_The problem_
For the entries below, the result should be an exact transcription of the lines from the one with "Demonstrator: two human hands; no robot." up to and including the one with "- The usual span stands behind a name", and only those.

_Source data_

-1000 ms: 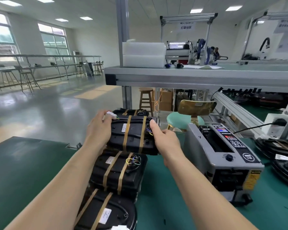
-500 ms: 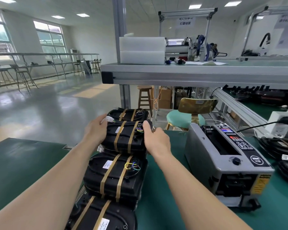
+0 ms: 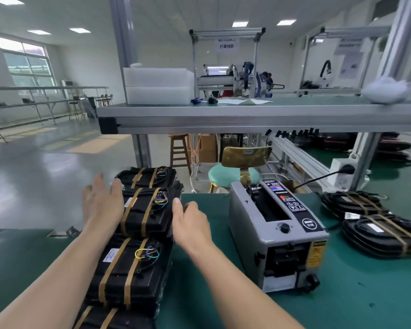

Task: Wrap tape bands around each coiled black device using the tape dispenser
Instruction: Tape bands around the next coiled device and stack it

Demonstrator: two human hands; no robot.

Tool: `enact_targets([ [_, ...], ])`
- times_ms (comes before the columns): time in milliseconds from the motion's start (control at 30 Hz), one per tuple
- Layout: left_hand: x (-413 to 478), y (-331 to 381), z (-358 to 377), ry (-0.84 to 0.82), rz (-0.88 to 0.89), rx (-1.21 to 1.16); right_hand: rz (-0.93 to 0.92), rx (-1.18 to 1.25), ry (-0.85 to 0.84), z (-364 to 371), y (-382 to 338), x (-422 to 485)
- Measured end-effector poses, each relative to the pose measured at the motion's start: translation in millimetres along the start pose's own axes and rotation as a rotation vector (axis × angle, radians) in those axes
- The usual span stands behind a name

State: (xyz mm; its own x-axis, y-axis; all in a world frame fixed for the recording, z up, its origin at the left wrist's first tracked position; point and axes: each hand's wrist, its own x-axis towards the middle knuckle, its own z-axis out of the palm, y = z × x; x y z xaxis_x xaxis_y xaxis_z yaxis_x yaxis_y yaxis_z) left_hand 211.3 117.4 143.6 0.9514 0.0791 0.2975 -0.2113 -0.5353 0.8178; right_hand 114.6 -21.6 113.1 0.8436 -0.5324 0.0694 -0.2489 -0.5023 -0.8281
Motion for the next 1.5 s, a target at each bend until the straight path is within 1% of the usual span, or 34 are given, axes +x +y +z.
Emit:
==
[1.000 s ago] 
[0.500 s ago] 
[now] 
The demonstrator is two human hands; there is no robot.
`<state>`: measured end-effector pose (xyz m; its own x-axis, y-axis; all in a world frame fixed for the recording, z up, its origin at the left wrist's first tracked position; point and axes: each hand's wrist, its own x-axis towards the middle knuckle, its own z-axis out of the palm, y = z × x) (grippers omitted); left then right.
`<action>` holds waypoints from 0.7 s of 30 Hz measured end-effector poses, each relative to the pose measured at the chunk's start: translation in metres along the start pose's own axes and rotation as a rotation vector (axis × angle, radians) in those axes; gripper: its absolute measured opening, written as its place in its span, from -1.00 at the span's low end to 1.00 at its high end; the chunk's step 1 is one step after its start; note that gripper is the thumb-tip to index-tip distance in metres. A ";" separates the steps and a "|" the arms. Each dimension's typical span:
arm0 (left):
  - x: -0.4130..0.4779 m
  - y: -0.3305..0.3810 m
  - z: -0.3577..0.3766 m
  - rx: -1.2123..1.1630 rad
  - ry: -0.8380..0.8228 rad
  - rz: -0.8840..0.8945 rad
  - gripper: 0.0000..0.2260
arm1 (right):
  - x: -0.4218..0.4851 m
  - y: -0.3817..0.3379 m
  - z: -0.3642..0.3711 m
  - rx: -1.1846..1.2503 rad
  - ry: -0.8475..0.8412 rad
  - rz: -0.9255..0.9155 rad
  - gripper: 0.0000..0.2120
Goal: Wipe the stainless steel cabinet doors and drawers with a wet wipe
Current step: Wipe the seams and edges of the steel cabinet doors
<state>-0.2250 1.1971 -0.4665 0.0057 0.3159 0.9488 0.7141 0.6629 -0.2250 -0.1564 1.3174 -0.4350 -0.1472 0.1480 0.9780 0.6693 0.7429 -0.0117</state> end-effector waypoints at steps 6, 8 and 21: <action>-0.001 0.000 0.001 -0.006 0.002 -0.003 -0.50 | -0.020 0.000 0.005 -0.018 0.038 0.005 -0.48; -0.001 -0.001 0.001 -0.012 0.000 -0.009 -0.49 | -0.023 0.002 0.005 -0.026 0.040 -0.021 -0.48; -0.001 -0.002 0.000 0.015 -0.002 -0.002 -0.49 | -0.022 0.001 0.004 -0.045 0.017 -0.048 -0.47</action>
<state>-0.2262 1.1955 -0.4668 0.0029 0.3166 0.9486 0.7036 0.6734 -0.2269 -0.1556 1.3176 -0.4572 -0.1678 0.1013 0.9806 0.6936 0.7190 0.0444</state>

_Response to this exercise_
Demonstrator: two human hands; no robot.

Tool: `enact_targets([ [_, ...], ])`
- times_ms (comes before the columns): time in milliseconds from the motion's start (control at 30 Hz), one per tuple
- Layout: left_hand: x (-413 to 478), y (-331 to 381), z (-358 to 377), ry (-0.84 to 0.82), rz (-0.88 to 0.89), rx (-1.21 to 1.16); right_hand: rz (-0.93 to 0.92), rx (-1.18 to 1.25), ry (-0.85 to 0.84), z (-364 to 371), y (-382 to 338), x (-422 to 485)
- Measured end-effector poses, each relative to the pose measured at the motion's start: translation in millimetres along the start pose's own axes and rotation as a rotation vector (axis × angle, radians) in those axes
- The usual span stands behind a name

What the exercise asked for is now complete.